▸ ACTIVITY: Begin at the top of the listing below. Write each line out exactly, ending with the line that holds "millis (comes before".
▬▬▬▬▬▬
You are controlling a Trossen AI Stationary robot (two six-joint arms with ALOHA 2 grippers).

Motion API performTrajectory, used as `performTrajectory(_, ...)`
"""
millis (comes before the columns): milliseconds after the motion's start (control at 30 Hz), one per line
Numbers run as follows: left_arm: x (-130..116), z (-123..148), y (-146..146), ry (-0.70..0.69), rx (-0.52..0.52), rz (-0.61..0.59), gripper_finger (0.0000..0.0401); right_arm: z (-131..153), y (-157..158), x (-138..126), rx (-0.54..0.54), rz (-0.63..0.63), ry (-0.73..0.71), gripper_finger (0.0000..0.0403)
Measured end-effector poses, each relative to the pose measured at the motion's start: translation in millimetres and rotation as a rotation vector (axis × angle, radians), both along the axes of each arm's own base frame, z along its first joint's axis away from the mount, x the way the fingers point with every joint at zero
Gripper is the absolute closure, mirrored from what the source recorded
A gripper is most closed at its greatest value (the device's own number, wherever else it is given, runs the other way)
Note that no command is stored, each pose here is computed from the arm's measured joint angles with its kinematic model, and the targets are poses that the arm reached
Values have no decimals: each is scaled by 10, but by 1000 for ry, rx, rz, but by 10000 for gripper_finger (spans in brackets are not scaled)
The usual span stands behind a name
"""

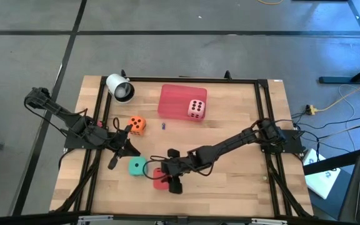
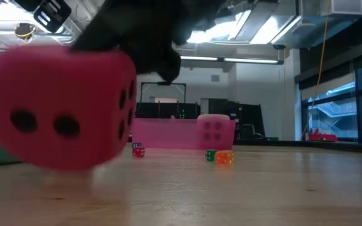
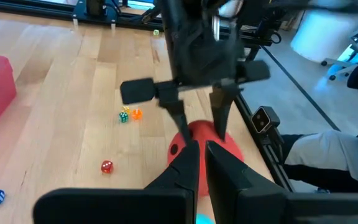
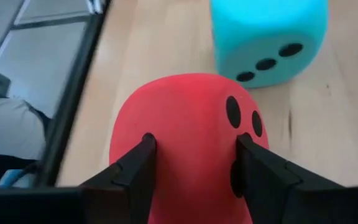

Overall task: Pick & Place Dice
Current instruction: Put the big red dice into the pink bin

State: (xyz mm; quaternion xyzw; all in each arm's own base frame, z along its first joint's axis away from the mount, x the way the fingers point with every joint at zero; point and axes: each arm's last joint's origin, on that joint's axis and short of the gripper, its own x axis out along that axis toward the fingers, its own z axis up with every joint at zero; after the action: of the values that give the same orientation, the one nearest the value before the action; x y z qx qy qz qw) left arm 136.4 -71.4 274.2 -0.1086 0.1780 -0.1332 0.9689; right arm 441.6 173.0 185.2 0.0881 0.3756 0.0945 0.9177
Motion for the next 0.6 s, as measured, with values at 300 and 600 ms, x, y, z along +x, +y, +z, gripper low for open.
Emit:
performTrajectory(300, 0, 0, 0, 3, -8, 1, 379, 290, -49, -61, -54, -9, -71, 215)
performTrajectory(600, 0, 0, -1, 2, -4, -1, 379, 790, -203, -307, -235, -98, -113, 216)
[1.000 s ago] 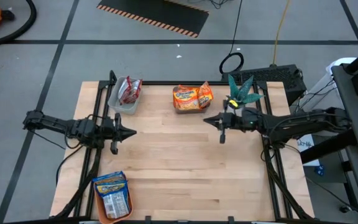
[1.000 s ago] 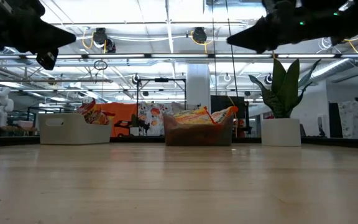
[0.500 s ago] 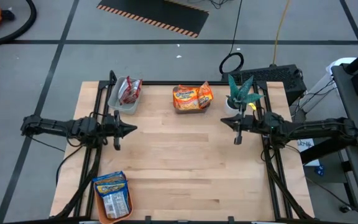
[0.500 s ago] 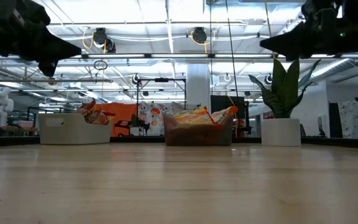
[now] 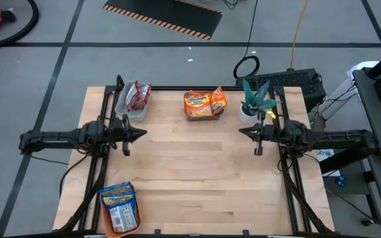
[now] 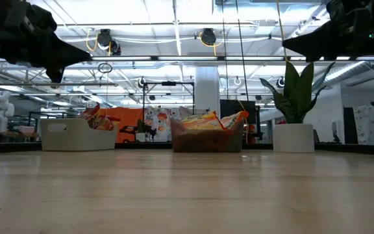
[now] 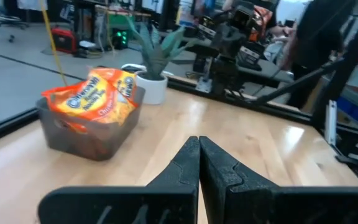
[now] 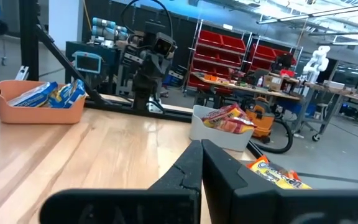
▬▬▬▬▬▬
▸ ANSWER BOX:
You are controlling a Trossen AI Stationary robot (two six-joint arms with ALOHA 2 grippers).

Motion API performTrajectory, used as `performTrajectory(_, ...)`
"""
millis (comes before the columns): milliseconds after the motion's start (control at 30 Hz), one per line

Nothing more remains for this exercise.